**Requirement**
All that should come back is the lines of the data below from the one containing "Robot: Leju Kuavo" to the one containing "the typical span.", inclusive, exactly as they stand.

**Data**
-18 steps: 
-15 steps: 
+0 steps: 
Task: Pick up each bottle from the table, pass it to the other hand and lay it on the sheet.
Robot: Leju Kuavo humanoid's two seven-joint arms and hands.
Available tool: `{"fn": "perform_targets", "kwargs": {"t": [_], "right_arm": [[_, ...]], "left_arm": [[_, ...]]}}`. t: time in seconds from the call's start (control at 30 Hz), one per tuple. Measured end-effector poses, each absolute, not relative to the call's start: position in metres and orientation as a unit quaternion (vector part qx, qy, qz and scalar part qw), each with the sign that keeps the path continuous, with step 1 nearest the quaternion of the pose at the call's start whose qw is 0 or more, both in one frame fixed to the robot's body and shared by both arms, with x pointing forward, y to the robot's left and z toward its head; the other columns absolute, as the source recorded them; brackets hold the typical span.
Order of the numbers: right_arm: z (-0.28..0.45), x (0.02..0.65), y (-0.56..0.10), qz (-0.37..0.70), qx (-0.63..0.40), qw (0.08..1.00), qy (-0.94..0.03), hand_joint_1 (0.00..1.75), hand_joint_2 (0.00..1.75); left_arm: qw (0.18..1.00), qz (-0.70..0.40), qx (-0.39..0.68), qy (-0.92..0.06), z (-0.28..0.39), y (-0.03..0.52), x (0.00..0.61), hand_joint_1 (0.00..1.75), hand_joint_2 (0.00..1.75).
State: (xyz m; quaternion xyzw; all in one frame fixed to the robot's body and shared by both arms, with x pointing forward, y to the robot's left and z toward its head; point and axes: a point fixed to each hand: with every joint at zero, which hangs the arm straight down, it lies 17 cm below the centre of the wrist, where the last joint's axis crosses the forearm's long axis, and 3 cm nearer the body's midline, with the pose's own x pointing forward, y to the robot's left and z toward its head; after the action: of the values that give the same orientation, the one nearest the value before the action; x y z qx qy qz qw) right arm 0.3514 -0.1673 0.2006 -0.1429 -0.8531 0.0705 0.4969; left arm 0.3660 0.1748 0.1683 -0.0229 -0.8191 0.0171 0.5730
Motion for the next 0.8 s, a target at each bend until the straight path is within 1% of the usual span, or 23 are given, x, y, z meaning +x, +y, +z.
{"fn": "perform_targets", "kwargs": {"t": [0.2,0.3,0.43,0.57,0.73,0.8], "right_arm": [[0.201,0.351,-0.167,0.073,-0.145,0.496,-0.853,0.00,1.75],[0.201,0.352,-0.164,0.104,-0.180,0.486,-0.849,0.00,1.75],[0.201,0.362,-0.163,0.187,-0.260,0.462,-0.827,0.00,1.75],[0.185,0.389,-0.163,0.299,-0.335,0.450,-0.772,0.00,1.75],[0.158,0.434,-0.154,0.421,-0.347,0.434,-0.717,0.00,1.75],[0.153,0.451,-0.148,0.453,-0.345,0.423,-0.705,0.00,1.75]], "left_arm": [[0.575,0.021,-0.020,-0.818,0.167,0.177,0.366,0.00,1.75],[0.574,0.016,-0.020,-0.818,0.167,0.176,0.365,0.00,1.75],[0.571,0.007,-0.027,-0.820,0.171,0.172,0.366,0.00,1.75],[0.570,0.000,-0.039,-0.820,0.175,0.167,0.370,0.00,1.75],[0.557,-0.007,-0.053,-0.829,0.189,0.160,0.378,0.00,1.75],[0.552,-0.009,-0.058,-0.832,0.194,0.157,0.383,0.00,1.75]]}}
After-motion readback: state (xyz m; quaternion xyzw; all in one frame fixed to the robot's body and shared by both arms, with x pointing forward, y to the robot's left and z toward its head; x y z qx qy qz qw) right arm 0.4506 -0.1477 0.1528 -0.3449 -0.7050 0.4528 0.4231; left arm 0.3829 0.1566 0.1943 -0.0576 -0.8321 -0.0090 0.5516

**Output of the exercise**
Robot: Leju Kuavo humanoid's two seven-joint arms and hands.
Available tool: `{"fn": "perform_targets", "kwargs": {"t": [_], "right_arm": [[_, ...]], "left_arm": [[_, ...]]}}`. t: time in seconds from the call's start (control at 30 Hz), one per tuple. Measured end-effector poses, each absolute, not relative to the call's start: position in metres and orientation as a unit quaternion (vector part qx, qy, qz and scalar part qw), each with the sign that keeps the path continuous, with step 1 nearest the quaternion of the pose at the call's start whose qw is 0 or more, both in one frame fixed to the robot's body and shared by both arms, with x pointing forward, y to the robot's left and z toward its head; the other columns absolute, as the source recorded them; brackets hold the typical span.

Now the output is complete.